While there continues to be a general increase in the number of women holding positions as directors and in senior management, the progress remains slow. In particular, the Staff Notice sets out the following key findings:
- Women held 17% of board seats, as compared to 15% in 2018 and 14% in 2017;
- Only 5% of board chair positions are held by women;
- When board seats became available, 33% of these vacancies were filled by women, as compared to 29% in 2018 and 26% in 2017;
- 22% of issuers have now adopted targets for representation of women on their boards (up from 16% in 2018 and 11% in 2017);
- 50% of issuers have adopted a policy relating to the representation of women on their board, as compared to 42% in 2018 and 35% in 2017; and
- 73% of issuers now have at least one woman on their board (an increase from 49% in 2014).
To address the issue of gender diversity, the CSA have previously stated that they are considering implementing guidelines for corporate governance practices or changing the existing disclosure requirements. However, the CSA have not yet made a decision regarding such changes.

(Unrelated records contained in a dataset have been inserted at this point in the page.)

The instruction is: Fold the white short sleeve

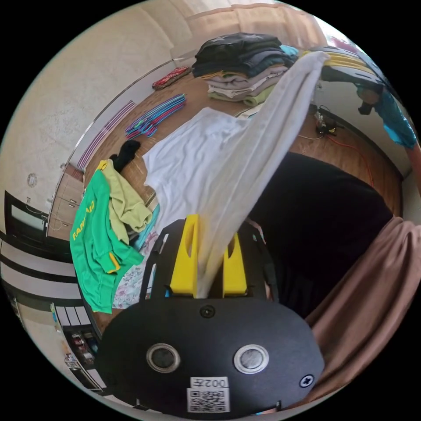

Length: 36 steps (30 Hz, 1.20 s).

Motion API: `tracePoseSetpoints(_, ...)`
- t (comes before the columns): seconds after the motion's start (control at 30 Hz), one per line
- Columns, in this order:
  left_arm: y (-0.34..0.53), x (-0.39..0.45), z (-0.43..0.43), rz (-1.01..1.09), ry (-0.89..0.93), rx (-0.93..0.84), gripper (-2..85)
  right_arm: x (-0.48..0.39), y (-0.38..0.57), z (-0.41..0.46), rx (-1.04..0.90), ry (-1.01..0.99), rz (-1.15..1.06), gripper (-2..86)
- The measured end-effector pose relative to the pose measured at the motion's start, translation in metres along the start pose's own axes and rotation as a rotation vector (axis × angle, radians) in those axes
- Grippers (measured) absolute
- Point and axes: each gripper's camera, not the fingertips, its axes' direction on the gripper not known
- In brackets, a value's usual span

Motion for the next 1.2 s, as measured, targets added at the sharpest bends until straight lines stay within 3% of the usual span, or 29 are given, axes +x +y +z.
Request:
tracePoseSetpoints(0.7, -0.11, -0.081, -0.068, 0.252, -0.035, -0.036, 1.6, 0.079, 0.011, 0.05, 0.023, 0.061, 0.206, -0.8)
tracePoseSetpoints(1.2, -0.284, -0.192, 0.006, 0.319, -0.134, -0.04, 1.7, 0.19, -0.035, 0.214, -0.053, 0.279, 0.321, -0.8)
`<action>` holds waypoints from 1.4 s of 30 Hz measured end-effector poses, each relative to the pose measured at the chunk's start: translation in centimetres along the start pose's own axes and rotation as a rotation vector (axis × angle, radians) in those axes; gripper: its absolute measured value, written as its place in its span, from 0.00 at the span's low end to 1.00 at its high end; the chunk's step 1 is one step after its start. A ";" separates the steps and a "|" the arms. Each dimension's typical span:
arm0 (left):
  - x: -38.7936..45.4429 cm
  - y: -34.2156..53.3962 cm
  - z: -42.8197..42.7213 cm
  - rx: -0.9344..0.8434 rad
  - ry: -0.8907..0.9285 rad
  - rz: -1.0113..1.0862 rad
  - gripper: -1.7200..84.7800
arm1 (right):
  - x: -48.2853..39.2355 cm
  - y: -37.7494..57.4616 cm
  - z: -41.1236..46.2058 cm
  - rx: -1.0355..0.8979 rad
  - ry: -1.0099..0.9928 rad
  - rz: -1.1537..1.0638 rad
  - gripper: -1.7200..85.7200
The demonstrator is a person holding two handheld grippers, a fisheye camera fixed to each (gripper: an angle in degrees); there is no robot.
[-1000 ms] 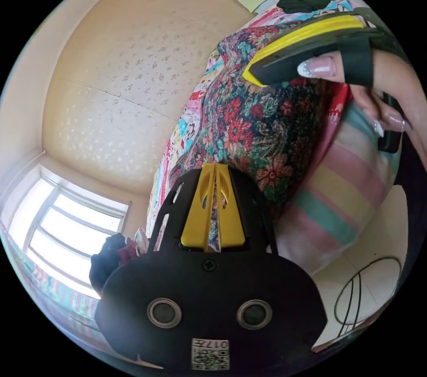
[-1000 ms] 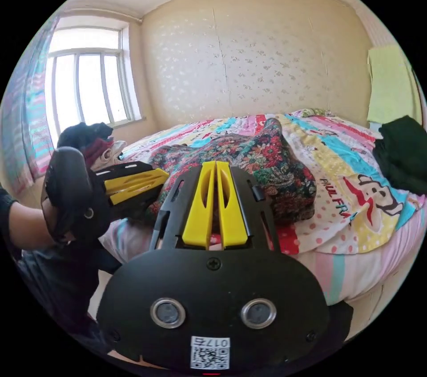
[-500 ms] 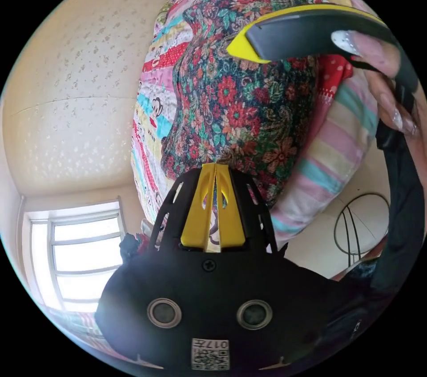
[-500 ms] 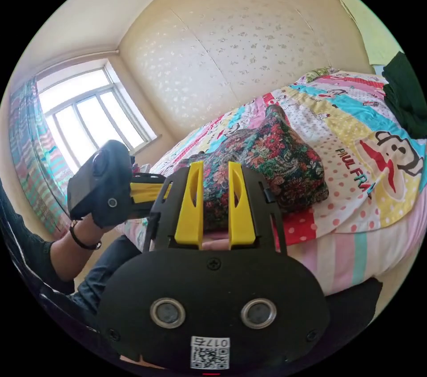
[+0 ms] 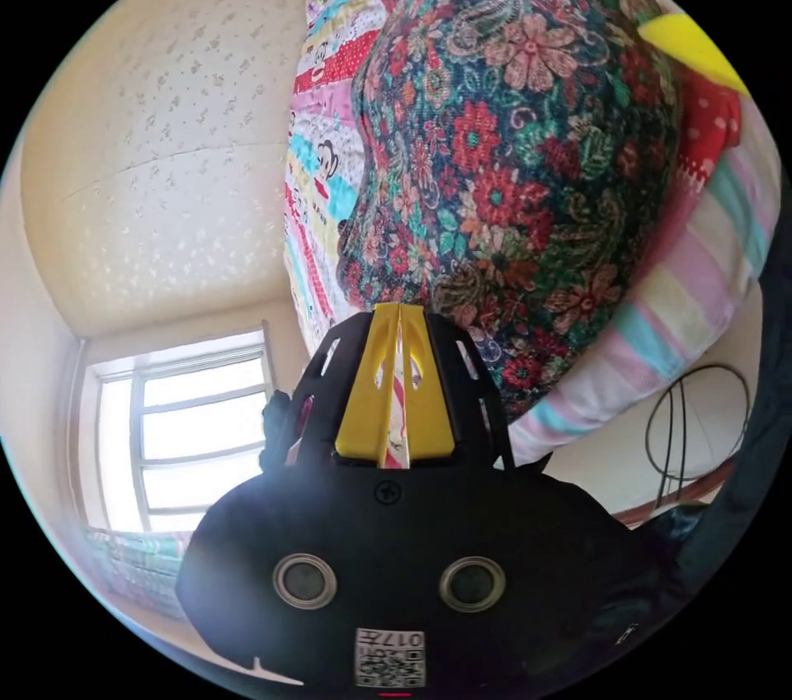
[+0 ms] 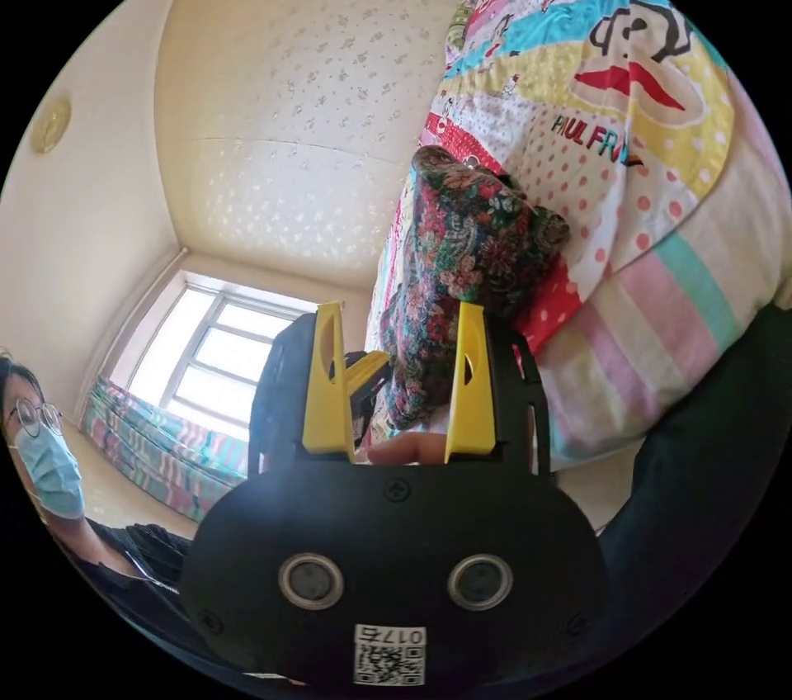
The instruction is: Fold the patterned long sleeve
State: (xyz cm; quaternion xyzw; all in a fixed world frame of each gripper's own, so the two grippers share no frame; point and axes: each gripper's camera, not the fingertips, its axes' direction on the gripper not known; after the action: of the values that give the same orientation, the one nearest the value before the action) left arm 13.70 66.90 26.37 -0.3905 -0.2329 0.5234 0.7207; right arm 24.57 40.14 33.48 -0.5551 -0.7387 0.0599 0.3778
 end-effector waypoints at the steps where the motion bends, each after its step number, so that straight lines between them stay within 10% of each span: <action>1: -0.7 0.3 -0.3 0.027 -0.002 -0.040 0.01 | 0.3 -0.6 -0.3 -0.008 -0.007 0.014 0.23; 15: -10.8 6.4 3.4 0.110 0.571 -0.337 0.01 | 2.5 -4.4 -1.9 0.015 -0.034 0.176 0.30; 42: -18.4 12.2 8.9 -0.017 0.816 -0.456 0.01 | -3.3 -1.3 8.2 -0.153 -0.076 0.212 0.30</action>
State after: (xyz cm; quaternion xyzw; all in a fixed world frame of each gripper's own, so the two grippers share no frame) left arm -6.25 54.28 23.10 -0.5090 -0.0145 0.1534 0.8469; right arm 18.81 39.49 26.68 -0.6544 -0.6920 0.0640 0.2979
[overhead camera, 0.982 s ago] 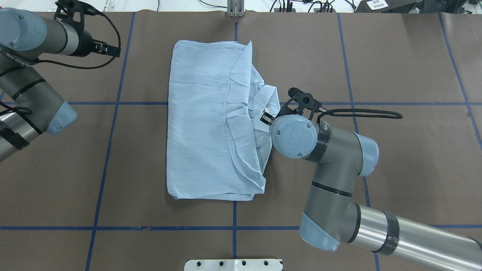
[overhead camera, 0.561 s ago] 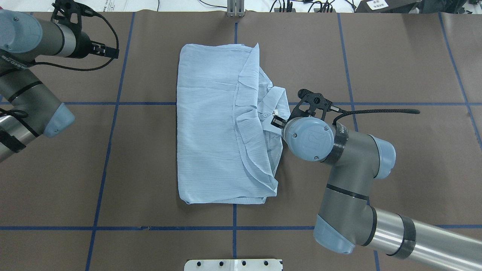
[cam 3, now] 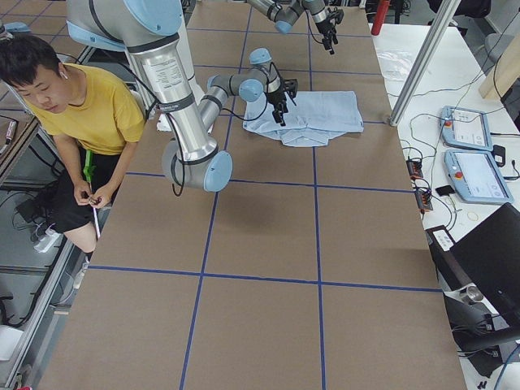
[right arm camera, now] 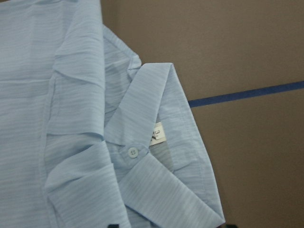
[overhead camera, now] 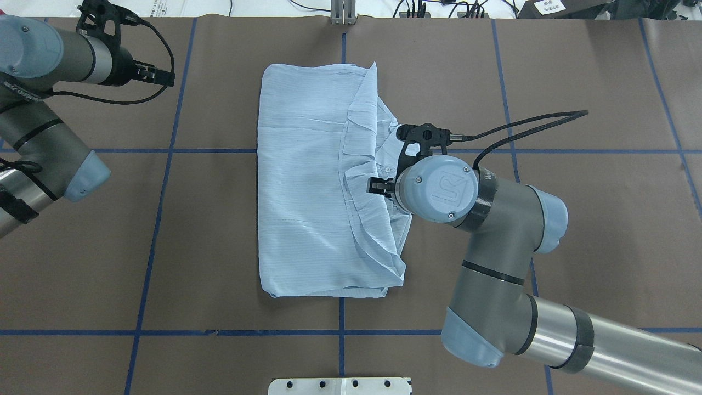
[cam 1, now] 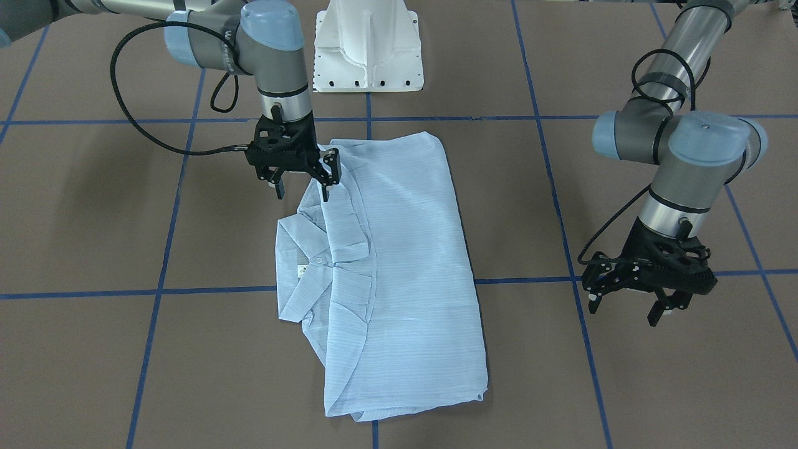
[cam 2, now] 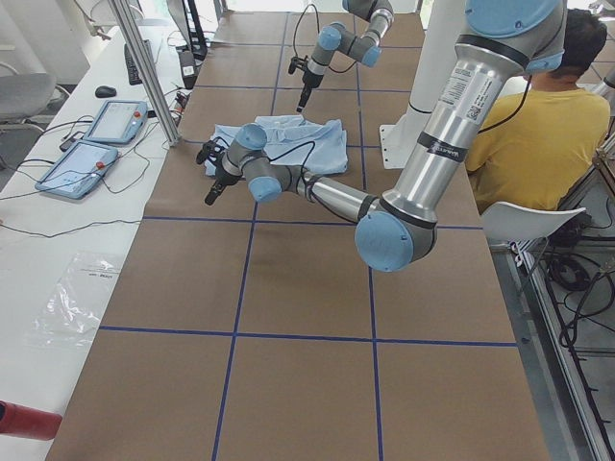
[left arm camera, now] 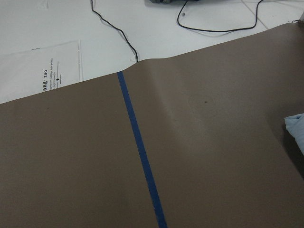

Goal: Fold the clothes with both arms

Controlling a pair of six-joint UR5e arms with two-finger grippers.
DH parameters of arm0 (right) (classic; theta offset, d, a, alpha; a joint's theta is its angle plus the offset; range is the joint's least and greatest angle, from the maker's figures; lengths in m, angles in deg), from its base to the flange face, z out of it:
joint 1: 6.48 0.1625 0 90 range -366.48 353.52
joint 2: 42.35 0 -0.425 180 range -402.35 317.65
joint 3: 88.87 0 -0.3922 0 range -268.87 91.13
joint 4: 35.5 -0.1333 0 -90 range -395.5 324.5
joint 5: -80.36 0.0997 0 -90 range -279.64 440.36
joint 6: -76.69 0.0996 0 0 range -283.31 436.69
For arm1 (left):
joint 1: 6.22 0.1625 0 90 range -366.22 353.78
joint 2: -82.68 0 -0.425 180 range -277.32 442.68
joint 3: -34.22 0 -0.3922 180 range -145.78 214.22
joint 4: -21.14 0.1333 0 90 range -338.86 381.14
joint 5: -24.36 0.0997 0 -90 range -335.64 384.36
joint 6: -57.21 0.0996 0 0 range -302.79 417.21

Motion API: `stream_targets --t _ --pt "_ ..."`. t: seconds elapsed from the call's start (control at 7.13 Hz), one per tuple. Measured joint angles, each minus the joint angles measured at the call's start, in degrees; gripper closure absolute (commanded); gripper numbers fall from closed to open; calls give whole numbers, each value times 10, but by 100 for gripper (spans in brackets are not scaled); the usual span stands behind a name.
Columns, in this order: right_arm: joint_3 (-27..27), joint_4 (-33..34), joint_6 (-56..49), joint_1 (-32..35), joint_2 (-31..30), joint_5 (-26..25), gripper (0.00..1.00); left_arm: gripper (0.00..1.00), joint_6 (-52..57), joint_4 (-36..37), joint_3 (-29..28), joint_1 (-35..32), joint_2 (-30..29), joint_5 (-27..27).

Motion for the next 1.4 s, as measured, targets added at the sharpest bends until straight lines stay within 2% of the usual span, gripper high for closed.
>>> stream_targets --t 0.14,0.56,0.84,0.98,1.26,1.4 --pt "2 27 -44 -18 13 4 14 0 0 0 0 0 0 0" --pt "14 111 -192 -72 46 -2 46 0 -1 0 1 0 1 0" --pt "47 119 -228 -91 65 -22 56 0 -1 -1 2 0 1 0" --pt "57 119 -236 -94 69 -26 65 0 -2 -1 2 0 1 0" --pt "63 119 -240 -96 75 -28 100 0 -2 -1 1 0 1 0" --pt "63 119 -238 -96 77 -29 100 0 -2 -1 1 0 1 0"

While the securities regulators have focused on gender diversity, the federal government has homed in on diversity in general as an important corporate governance concern. Starting January 1, 2020, as a result of amendments to the Canada Business Corporations Act (CBCA) (which we previously discussed in our May 2018 blog post), public companies, including venture issuers, governed by the CBCA will be subject to additional disclosure requirements relating to all "designated groups," which include, in addition to women, members of visible minorities, persons with disabilities and Aboriginal peoples.
Because the disclosure requirements under both NI 58-101 and the CBCA apply a "comply or explain" model, requiring companies to either take certain actions (such as adopting a policy) or disclose why they have not done so, public companies, particularly those governed by the CBCA, may wish to consider whether adopting a diversity policy would be appropriate in their circumstances.